## EXERCISE OBJECTIVE
If a line of the data below contains the string "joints", copy it into your answer.

-------- GIVEN INFORMATION

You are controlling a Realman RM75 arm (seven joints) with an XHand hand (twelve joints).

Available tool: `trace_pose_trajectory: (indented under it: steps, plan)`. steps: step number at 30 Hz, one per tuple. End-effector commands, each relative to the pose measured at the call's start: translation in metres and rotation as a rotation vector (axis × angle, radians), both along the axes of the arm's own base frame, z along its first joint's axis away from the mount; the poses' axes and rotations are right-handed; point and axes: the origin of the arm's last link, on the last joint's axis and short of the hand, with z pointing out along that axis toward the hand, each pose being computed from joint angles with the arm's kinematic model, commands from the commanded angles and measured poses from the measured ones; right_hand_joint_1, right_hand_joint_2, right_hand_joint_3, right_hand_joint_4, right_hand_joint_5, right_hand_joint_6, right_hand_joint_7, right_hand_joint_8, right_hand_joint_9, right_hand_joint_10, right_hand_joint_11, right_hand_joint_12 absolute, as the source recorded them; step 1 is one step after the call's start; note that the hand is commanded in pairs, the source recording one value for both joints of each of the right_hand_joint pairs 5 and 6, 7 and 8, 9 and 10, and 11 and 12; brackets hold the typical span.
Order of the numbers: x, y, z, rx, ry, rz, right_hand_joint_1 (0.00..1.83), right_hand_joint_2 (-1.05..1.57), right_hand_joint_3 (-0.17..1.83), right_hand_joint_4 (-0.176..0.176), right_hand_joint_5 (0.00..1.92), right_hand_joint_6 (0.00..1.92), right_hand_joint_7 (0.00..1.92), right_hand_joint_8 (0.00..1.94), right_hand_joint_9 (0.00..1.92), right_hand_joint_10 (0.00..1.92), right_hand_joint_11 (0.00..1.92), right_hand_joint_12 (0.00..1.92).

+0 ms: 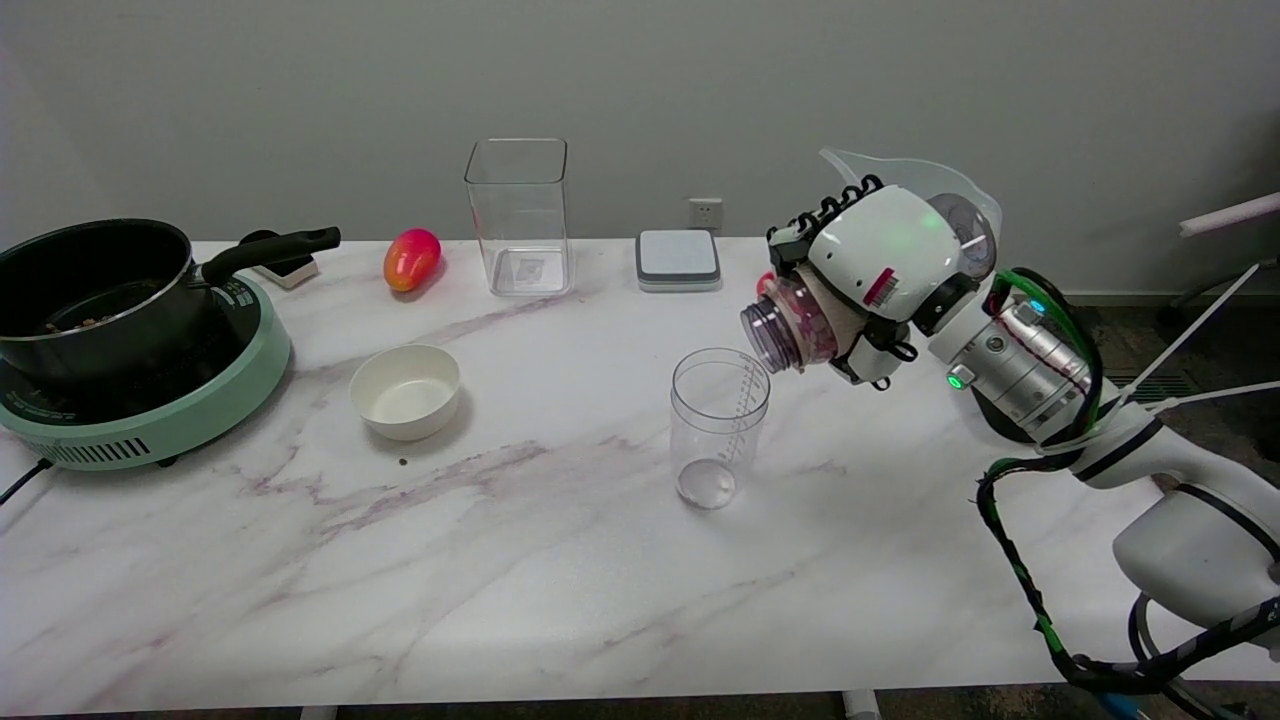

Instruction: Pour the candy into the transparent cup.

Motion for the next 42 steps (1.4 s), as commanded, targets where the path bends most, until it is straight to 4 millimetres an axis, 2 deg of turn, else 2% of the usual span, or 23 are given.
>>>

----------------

## YOUR SOLUTION
You are controlling a Realman RM75 arm (seven joints) with an XHand hand (twelve joints).
Available tool: `trace_pose_trajectory: (indented under it: steps, plan)`. steps: step number at 30 Hz, one per tuple. End-effector commands, each relative to the pose measured at the call's start: translation in metres and rotation as a rotation vector (axis × angle, radians), both along the axes of the arm's own base frame, z along its first joint's axis away from the mount; the poses' axes and rotations are right-handed; point and axes: the origin of the arm's last link, on the last joint's axis and short of the hand, with z pointing out along that axis toward the hand, each pose being computed from joint angles with the arm's kinematic model, commands from the commanded angles and measured poses from the measured ones; right_hand_joint_1, right_hand_joint_2, right_hand_joint_3, right_hand_joint_4, right_hand_joint_5, right_hand_joint_6, right_hand_joint_7, right_hand_joint_8, right_hand_joint_9, right_hand_joint_10, right_hand_joint_11, right_hand_joint_12 absolute, as the source recorded them; step 1 is one step after the call's start; note that the hand is commanded in pairs, the source recording one value for both joints of each of the right_hand_joint pairs 5 and 6, 7 and 8, 9 and 10, and 11 and 12; brackets hold the typical span.

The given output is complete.